# [HOW TO COMPLETE THIS TASK]
All the lines below need retyping exactly, apart from the images.

# [DATA]

*** Block opens ***

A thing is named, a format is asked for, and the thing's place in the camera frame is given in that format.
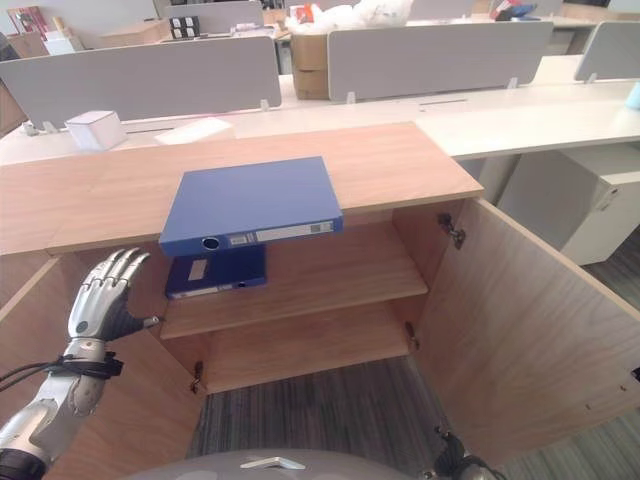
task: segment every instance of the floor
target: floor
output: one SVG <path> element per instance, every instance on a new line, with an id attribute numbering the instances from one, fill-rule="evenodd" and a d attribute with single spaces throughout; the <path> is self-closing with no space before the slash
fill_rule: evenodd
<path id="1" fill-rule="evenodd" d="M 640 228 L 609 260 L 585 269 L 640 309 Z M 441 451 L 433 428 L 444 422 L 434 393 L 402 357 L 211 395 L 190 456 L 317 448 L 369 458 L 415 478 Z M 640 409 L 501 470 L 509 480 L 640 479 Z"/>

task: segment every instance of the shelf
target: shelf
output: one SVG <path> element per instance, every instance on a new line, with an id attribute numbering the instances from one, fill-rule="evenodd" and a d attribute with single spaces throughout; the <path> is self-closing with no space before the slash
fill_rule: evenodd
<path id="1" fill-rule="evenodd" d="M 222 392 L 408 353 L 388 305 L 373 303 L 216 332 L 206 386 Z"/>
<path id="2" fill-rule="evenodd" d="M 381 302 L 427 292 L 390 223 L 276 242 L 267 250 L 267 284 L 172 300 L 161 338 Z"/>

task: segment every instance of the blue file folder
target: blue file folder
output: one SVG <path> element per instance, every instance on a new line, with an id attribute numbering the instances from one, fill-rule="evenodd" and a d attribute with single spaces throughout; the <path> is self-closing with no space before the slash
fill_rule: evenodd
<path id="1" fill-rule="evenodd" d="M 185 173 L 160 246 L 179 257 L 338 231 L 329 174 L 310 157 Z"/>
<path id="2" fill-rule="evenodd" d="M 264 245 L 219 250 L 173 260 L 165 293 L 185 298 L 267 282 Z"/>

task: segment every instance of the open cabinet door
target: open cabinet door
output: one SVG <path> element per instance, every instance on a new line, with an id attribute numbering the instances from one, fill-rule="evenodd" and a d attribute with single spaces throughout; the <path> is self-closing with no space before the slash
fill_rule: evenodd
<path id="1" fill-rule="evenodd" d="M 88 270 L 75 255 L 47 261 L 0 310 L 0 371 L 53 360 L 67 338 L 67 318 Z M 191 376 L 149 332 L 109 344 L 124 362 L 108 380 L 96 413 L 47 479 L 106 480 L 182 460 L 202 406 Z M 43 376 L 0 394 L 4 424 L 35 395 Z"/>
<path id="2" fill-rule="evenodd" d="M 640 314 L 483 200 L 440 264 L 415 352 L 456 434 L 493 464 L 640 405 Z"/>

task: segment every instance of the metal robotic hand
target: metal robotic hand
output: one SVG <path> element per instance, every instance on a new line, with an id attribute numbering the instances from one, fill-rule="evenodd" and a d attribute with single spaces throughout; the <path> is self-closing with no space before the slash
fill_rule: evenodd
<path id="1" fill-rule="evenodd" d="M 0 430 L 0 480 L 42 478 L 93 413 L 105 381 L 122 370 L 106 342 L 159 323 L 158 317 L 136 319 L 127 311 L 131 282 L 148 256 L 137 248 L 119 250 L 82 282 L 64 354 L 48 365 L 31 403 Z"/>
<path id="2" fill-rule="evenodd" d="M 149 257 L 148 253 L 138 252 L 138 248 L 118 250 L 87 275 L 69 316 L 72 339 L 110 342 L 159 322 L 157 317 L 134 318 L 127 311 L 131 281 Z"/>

*** Block closes ***

# [EXERCISE OUTPUT]
A thing is named, a format is asked for, and the thing's place in the camera frame is given in that format.
task: segment every instance of the floor
target: floor
output: one SVG <path> element per instance, every instance on a new line, with an id attribute numbering the instances from one, fill-rule="evenodd" and a d attribute with single spaces throughout; the <path> is self-closing with no space before the slash
fill_rule: evenodd
<path id="1" fill-rule="evenodd" d="M 640 228 L 609 260 L 585 269 L 640 309 Z M 441 451 L 433 428 L 444 422 L 434 393 L 402 357 L 211 395 L 190 456 L 317 448 L 369 458 L 415 478 Z M 640 409 L 501 470 L 509 480 L 640 479 Z"/>

task: segment every instance of the shelf
target: shelf
output: one SVG <path> element per instance, every instance on a new line, with an id attribute numbering the instances from one, fill-rule="evenodd" and a d attribute with single spaces throughout; the <path> is self-closing with no space before the slash
fill_rule: evenodd
<path id="1" fill-rule="evenodd" d="M 222 392 L 408 353 L 388 305 L 373 303 L 216 332 L 206 386 Z"/>
<path id="2" fill-rule="evenodd" d="M 381 302 L 427 292 L 390 223 L 276 242 L 267 250 L 267 284 L 172 300 L 161 338 Z"/>

task: segment every instance of the blue file folder
target: blue file folder
output: one SVG <path> element per instance, every instance on a new line, with an id attribute numbering the instances from one, fill-rule="evenodd" and a d attribute with single spaces throughout; the <path> is self-closing with no space before the slash
fill_rule: evenodd
<path id="1" fill-rule="evenodd" d="M 185 173 L 160 246 L 179 257 L 338 231 L 329 174 L 310 157 Z"/>
<path id="2" fill-rule="evenodd" d="M 264 245 L 219 250 L 173 260 L 165 293 L 185 298 L 267 282 Z"/>

task: segment every instance of the open cabinet door
target: open cabinet door
output: one SVG <path> element per instance, every instance on a new line, with an id attribute numbering the instances from one, fill-rule="evenodd" and a d attribute with single spaces throughout; the <path> is self-closing with no space before the slash
fill_rule: evenodd
<path id="1" fill-rule="evenodd" d="M 88 270 L 75 255 L 47 261 L 0 310 L 0 371 L 53 360 L 67 338 L 67 318 Z M 191 376 L 149 332 L 109 344 L 124 362 L 108 380 L 96 413 L 47 479 L 106 480 L 182 460 L 202 406 Z M 43 376 L 0 394 L 4 424 L 35 395 Z"/>
<path id="2" fill-rule="evenodd" d="M 640 314 L 483 200 L 440 264 L 415 352 L 456 434 L 493 464 L 640 405 Z"/>

task: segment every instance of the metal robotic hand
target: metal robotic hand
output: one SVG <path> element per instance, every instance on a new line, with an id attribute numbering the instances from one, fill-rule="evenodd" and a d attribute with single spaces throughout; the <path> is self-closing with no space before the slash
fill_rule: evenodd
<path id="1" fill-rule="evenodd" d="M 0 430 L 0 480 L 42 478 L 93 413 L 105 381 L 122 370 L 106 342 L 159 323 L 158 317 L 136 319 L 127 311 L 131 282 L 148 256 L 137 248 L 119 250 L 82 282 L 64 354 L 48 365 L 31 403 Z"/>
<path id="2" fill-rule="evenodd" d="M 149 257 L 148 253 L 138 252 L 138 248 L 118 250 L 87 275 L 69 316 L 72 339 L 110 342 L 159 322 L 157 317 L 134 318 L 127 311 L 131 281 Z"/>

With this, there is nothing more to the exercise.